时间仿佛在这一刻凝固。
喧嚣的街道,跪拜的百姓,护卫的呵斥声……所有的一切都从萧景珩的世界里消失了。他的眼中只剩下那个即将消失在茶摊后的素白背影。
心脏在胸腔里疯狂擂动,几乎要撞碎他的肋骨。半年来强行筑起的所有冷静和伪装,在这一瞥之下,土崩瓦解。
“清弦!”
一声嘶哑的、几乎不像是他自己声音的呼喊,冲破了他的喉咙。
他猛地一勒缰绳,胯下骏马吃痛,发出一声长嘶,前蹄扬起,险些将周围跪着的百姓踢倒。侍卫们惊慌失措,连忙上前控制马匹,维持秩序。
萧景珩却什么都顾不上了!
他几乎是直接从马背上滚落下来,踉跄了几步,拨开挡在身前的人群,疯了似的冲向那个茶摊!
“王爷!”
“王爷小心!”
侍卫们的惊呼被他甩在身后。
他冲到茶摊前,里面空空如也。只有一张简陋的木桌,几个粗陶茶碗,炉子里的火已经熄了。
人呢?
那个背影呢?
难道……又是他的幻觉?这半年里,他出现过太多次这样的幻觉了。
一股灭顶的恐慌攫住了他。
“刚才……刚才在这里的那个白衣女子呢?!”他猛地抓住旁边一个吓得瑟瑟发抖的老摊主,声音因为极度的恐惧和急切而扭曲,“戴着帷帽的那个!她去哪儿了?!”

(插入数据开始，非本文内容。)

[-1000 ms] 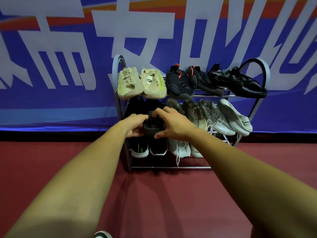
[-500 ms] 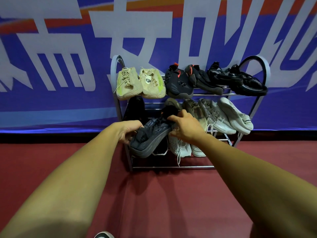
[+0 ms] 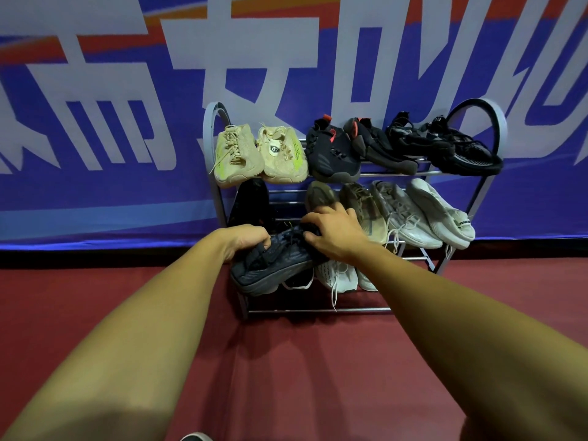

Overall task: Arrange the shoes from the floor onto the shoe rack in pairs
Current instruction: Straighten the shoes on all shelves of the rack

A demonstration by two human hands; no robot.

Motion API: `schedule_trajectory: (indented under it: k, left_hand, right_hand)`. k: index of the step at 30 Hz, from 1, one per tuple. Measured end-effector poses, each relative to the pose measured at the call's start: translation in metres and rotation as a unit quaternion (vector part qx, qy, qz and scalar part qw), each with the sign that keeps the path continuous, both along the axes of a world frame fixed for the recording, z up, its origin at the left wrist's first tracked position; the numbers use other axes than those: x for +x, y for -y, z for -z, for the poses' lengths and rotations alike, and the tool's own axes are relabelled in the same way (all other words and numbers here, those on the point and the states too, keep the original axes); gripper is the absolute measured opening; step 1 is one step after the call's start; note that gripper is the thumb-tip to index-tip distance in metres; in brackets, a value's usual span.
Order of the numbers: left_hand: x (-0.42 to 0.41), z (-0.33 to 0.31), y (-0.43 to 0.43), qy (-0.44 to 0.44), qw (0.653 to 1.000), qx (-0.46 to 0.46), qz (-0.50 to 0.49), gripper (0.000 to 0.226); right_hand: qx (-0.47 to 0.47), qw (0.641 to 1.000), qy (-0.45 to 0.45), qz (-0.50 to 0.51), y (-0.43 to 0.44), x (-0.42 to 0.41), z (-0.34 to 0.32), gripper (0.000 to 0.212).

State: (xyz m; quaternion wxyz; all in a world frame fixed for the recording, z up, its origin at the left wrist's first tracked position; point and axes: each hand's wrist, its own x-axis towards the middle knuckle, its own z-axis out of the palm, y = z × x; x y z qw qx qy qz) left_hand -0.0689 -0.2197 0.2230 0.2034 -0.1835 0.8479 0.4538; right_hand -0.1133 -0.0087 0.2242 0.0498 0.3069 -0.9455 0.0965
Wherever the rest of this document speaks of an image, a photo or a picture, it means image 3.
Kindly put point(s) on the person's right hand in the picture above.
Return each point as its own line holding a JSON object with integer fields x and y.
{"x": 335, "y": 234}

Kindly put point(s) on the person's left hand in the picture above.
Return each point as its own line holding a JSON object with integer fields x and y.
{"x": 243, "y": 238}

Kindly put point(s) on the black shoe orange marks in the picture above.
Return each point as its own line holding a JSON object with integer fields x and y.
{"x": 250, "y": 202}

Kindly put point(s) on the tan chunky sneaker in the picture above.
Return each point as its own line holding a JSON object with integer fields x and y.
{"x": 319, "y": 195}
{"x": 367, "y": 211}

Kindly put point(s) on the white knit sneaker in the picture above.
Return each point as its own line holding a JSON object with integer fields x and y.
{"x": 366, "y": 282}
{"x": 335, "y": 275}

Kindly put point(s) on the black orange sneaker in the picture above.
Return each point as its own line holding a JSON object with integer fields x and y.
{"x": 275, "y": 266}

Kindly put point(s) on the black green sneaker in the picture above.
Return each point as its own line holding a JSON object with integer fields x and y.
{"x": 298, "y": 282}

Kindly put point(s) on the grey white sneaker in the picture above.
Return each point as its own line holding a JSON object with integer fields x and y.
{"x": 441, "y": 211}
{"x": 409, "y": 215}

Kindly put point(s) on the grey metal shoe rack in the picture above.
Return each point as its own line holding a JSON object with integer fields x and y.
{"x": 321, "y": 311}

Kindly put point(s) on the beige knit sneaker plain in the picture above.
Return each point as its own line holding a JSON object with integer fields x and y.
{"x": 239, "y": 156}

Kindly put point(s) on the beige sneaker green stripe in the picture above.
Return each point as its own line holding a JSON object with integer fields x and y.
{"x": 282, "y": 156}

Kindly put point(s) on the plain black shoe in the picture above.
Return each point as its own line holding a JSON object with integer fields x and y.
{"x": 468, "y": 158}

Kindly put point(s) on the person's left forearm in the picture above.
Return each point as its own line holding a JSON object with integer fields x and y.
{"x": 119, "y": 353}

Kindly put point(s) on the person's right forearm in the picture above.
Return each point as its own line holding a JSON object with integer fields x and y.
{"x": 482, "y": 344}

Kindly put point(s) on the black white worn shoe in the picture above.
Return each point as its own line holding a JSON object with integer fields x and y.
{"x": 197, "y": 437}

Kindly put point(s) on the blue printed wall banner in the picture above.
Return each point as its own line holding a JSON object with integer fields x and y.
{"x": 92, "y": 188}

老摊主被他吓得话都说不利索,颤抖着手指向旁边一条狭窄、阴暗、堆满杂物的巷子:“刚……刚收拾东西,往……往那边去了……”
萧景珩一把松开他,想也不想就冲进了那条巷子!
巷子又窄又深,光线昏暗,弥漫着一股潮湿的霉味。杂物堆积,几乎无法下脚。
他一边跌跌撞撞地往前跑,一边嘶声喊着她的名字,声音在狭窄的空间里回荡,带着绝望的哭腔。
“沈清弦!你出来!”
“我知道是你!你出来见我!”
没有回应。
只有他自己的回声,和他粗重狼狈的喘息声。
难道……又错过了?
就在他几乎要被绝望吞噬的时候,巷子尽头,一个堆放着的破旧木箱后面,一片素白的衣角,几不可查地动了一下。
萧景珩的脚步猛地顿住,呼吸停滞。
他死死地盯着那片衣角,一步一步,极其缓慢地,如同靠近一个易碎的梦,走了过去。
绕过那个破木箱。
那个戴着帷帽的白衣身影,就静静地站在那里,背对着他。似乎是无路可走,又似乎……是刻意停在了这里。
她听到了他所有的呼喊,所有的狼狈。
萧景珩站在她身后几步远的地方,浑身都在不受控制地发抖。他看着这个近在咫尺,却又仿佛隔着千山万水的背影,喉咙像是被滚烫的沙石堵住,一个字也说不出来。
他害怕。
害怕这又是一场空。
害怕掀开帷帽,看到的是一张陌生的脸。